The nightmare was of cackling frogs
And serpents rending skulls and cerebrae
Of kitemakers who sing while termite logs
Burn and children, chanting the Dies Irae,
Mush brainmatter, pulling out allegory
Like unwanted white hair, stuffing black grass
Where brain was, casting tired similes
Into dirty tin cans where earthworm wastage was:

River swells drown us where, surfacing,
We wake up knowing our days have become
Termite nights and decaying metaphors.



A HOMECOMING



Tanqui’s supreme conceit is its dread
Of withering grass in the month of the frogs
When rain, like fingers in the night, tread
The lesions gangrened on a hillock’s carrion,
Carcass of a season mourned
As the briefest of them all.


“The rain is on the hill, the dry pond
Is red with clay, the gods are back!
And so must I --- shadow of a past long gone ---
Weeping, running through these deserted streets,
Crouching now in mud pools of childhood fun
When songs were chanted as songs for the dance.
A dance for the grass!
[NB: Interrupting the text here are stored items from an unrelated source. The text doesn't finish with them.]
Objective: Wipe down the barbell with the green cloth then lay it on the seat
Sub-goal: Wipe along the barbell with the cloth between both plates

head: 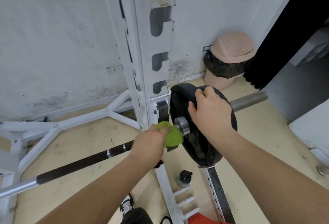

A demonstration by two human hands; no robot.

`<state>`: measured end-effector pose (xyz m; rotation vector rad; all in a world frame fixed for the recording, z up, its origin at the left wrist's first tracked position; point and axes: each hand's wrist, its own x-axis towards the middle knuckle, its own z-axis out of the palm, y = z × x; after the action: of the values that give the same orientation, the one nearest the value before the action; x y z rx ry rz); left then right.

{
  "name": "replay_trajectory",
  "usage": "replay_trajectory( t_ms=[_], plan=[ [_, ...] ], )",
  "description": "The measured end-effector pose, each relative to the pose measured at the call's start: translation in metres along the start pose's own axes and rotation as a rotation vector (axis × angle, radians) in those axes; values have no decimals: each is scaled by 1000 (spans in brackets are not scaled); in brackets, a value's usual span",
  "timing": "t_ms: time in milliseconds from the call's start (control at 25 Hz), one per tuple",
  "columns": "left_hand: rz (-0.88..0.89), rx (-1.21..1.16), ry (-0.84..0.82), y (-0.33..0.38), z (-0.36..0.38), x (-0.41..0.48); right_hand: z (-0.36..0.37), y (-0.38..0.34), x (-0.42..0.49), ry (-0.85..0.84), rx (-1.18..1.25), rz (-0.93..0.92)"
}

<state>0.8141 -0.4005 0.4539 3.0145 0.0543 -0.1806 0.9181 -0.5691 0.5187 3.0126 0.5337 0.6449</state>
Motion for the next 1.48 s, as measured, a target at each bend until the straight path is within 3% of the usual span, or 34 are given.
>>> replay_trajectory(
  t_ms=[80, 320, 440, 680, 840, 1040, 1240, 1480],
  plan=[
    [73, -26, 41, 17, 5, 7, -1, -1, 3, 3, 6, 12],
    [-32, 38, -75, -29, 10, -27, -14, 10, 1, -178, 170, 125],
    [39, -37, -47, -9, 10, -7, -18, 14, -5, -220, 131, 161],
    [13, -140, -140, -13, -6, -1, -20, 8, -2, -164, 115, 177],
    [105, -87, 63, 15, -29, 15, -20, 6, -4, -162, 76, 159],
    [39, 112, -157, 40, -26, 29, -19, 7, -4, -175, 57, 153],
    [-44, 348, -199, 0, -45, 5, -19, 8, -7, -162, 44, 141],
    [57, 165, -127, 32, -32, 20, -17, 9, -7, -161, 20, 127]
  ],
)
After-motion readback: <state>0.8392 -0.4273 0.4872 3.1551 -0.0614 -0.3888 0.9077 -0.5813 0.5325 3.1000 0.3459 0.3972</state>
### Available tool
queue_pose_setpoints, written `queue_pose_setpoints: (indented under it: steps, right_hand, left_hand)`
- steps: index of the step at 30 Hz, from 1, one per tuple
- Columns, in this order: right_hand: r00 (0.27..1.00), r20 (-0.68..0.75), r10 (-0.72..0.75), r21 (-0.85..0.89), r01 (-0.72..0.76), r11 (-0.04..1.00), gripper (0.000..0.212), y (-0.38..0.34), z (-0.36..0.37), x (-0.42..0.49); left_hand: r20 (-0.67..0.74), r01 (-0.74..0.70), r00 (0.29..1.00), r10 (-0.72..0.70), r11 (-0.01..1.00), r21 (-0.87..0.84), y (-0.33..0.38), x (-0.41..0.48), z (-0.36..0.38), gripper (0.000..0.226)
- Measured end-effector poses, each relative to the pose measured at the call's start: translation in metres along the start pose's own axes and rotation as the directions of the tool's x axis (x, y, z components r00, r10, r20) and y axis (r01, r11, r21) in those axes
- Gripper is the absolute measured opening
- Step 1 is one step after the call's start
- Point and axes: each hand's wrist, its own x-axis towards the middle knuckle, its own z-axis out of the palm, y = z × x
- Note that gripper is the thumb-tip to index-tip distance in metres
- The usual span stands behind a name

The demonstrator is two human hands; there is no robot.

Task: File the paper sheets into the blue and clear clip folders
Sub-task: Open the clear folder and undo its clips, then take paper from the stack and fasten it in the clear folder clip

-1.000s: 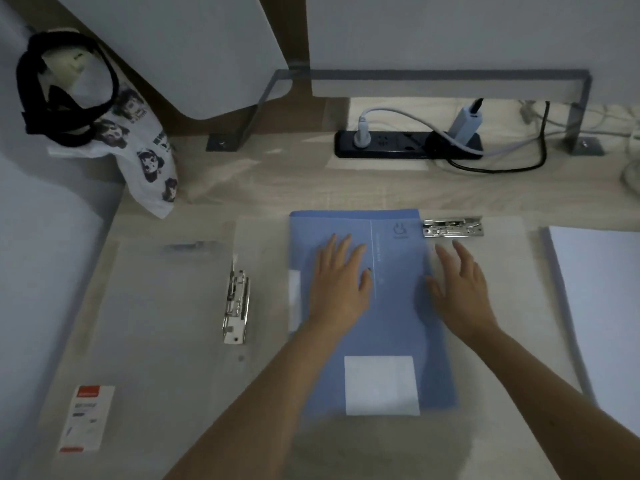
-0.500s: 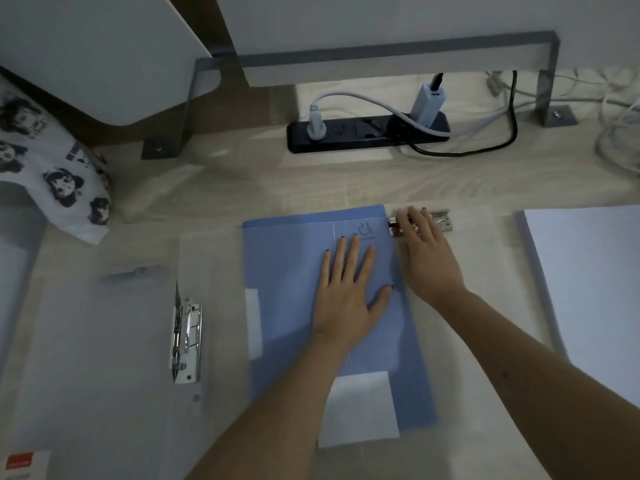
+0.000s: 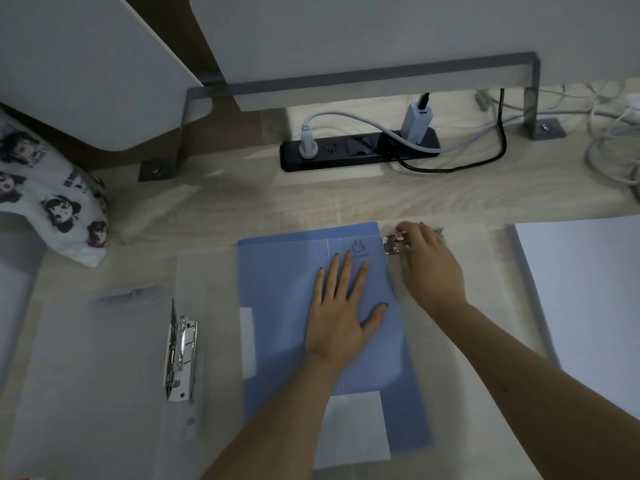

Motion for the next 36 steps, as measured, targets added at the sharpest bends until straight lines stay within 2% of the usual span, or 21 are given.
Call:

My limbs for the grass!
I must dance for Tanqui’s singéd grass!”


He dances hard, his body clean and gleaming,
But Tanqui’s rain is on the ashen hill.
Neither his dancing nor his lusty screaming
Will stop this dreaded withering.
Tanqui’s conceit is stranger still
When songs are sung not for her lads and lasses
But for this stranger who, dying, has come back
To dance for black grass, dance naked
For Tanqui’s withered pantheon grass.




ONCE UPON A SUMMER SOLSTICE

(For Francisco F. Casuga+)


There is a scampering of grace in the dry woods
and a pulse upon some soliloquy:
it is the rain come as a smooth and forbidding lace
upon the cup of the dead and dying weather.


It is past the season of the grub.


The flirt of the monsoon upon the arid lap of Nara
is caked on the thick napes of children
dancing naked in the mire of the fields,
gaping to catch the fingers of the rain,
slithering like parched serpents guzzling raindrops
cupped in the hollow of gnarled father’s palms.


There will be no songs, for the ritual is not of birth
but of death as summer dies in Nara
and with it every titter bursting from a child’s mouth.


The rain becomes a bloody plot.



THE BRUSHFIRE WHILE IT LASTED


---They called it People Power, kuno!
Leery Smokey Mountain scavenger.


It is the hunger on brown wrinkles
lined in the irony of parched lips
parted in smile that convulses
the clot of flames violent in the blood
of these gnoméd comrades now
crouched in the muck of this burning river.
The anger was good while it lasted.


--- ALBERT B. CASUGA
Mississauga, 2009


1 comment:

Marinela said...

Beautiful poems, I enjoyed reading them :)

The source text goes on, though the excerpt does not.